#### [WHAT NEEDS TO BE DONE]
When you reach the records, transcribe all of them exactly.

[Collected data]
• • • •

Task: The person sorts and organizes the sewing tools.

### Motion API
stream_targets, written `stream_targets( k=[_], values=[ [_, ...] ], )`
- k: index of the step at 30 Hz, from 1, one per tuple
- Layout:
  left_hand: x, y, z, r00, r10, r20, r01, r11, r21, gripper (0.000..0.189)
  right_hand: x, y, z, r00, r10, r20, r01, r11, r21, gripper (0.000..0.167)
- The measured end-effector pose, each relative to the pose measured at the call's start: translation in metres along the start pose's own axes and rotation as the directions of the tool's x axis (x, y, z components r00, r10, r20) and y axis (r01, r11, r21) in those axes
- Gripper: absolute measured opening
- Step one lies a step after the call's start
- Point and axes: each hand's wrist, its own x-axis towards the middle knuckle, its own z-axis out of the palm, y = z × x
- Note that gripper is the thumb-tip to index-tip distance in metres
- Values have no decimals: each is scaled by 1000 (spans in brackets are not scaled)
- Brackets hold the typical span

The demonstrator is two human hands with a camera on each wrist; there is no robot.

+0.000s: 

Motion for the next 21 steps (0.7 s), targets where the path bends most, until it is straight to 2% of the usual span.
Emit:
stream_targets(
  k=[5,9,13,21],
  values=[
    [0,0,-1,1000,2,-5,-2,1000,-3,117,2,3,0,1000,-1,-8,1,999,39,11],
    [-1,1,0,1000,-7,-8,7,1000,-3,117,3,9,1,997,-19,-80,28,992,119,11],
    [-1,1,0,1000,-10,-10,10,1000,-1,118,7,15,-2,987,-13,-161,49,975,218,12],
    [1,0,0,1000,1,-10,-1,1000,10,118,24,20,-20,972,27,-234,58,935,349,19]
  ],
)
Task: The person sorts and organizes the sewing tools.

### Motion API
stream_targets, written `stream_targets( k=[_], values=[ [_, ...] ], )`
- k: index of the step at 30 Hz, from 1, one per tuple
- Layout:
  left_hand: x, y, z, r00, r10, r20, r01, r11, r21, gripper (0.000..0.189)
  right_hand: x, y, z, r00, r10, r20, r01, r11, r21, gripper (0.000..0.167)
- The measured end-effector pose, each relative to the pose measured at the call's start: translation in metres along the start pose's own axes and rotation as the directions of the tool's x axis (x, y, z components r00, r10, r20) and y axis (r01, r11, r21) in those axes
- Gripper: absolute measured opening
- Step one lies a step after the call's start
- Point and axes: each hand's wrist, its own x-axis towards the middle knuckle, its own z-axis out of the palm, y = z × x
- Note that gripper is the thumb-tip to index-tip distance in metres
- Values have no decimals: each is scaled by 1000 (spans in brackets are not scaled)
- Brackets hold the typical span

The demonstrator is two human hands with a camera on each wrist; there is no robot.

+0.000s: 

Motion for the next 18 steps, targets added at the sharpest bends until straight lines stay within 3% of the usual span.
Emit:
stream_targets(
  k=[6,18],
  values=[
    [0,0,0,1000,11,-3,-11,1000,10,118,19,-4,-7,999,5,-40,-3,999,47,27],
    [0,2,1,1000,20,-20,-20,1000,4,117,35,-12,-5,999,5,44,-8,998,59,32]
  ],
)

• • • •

#### [ANSWER SPACE]
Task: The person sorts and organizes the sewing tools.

### Motion API
stream_targets, written `stream_targets( k=[_], values=[ [_, ...] ], )`
- k: index of the step at 30 Hz, from 1, one per tuple
- Layout:
  left_hand: x, y, z, r00, r10, r20, r01, r11, r21, gripper (0.000..0.189)
  right_hand: x, y, z, r00, r10, r20, r01, r11, r21, gripper (0.000..0.167)
- The measured end-effector pose, each relative to the pose measured at the call's start: translation in metres along the start pose's own axes and rotation as the directions of the tool's x axis (x, y, z components r00, r10, r20) and y axis (r01, r11, r21) in those axes
- Gripper: absolute measured opening
- Step one lies a step after the call's start
- Point and axes: each hand's wrist, its own x-axis towards the middle knuckle, its own z-axis out of the palm, y = z × x
- Note that gripper is the thumb-tip to index-tip distance in metres
- Values have no decimals: each is scaled by 1000 (spans in brackets are not scaled)
- Brackets hold the typical span

The demonstrator is two human hands with a camera on each wrist; there is no robot.

+0.000s: 

Motion for the next 21 steps (0.7 s), targets where the path bends most, until it is straight to 2% of the usual span.
Emit:
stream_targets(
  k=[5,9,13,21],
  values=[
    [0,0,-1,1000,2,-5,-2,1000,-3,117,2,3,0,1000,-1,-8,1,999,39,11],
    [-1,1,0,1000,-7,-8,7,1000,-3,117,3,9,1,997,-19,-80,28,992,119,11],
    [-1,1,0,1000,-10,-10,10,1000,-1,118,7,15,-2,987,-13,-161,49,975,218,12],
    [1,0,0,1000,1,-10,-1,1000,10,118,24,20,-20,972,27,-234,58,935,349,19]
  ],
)
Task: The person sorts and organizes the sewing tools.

### Motion API
stream_targets, written `stream_targets( k=[_], values=[ [_, ...] ], )`
- k: index of the step at 30 Hz, from 1, one per tuple
- Layout:
  left_hand: x, y, z, r00, r10, r20, r01, r11, r21, gripper (0.000..0.189)
  right_hand: x, y, z, r00, r10, r20, r01, r11, r21, gripper (0.000..0.167)
- The measured end-effector pose, each relative to the pose measured at the call's start: translation in metres along the start pose's own axes and rotation as the directions of the tool's x axis (x, y, z components r00, r10, r20) and y axis (r01, r11, r21) in those axes
- Gripper: absolute measured opening
- Step one lies a step after the call's start
- Point and axes: each hand's wrist, its own x-axis towards the middle knuckle, its own z-axis out of the palm, y = z × x
- Note that gripper is the thumb-tip to index-tip distance in metres
- Values have no decimals: each is scaled by 1000 (spans in brackets are not scaled)
- Brackets hold the typical span

The demonstrator is two human hands with a camera on each wrist; there is no robot.

+0.000s: 

Motion for the next 18 steps, targets added at the sharpest bends until straight lines stay within 3% of the usual span.
Emit:
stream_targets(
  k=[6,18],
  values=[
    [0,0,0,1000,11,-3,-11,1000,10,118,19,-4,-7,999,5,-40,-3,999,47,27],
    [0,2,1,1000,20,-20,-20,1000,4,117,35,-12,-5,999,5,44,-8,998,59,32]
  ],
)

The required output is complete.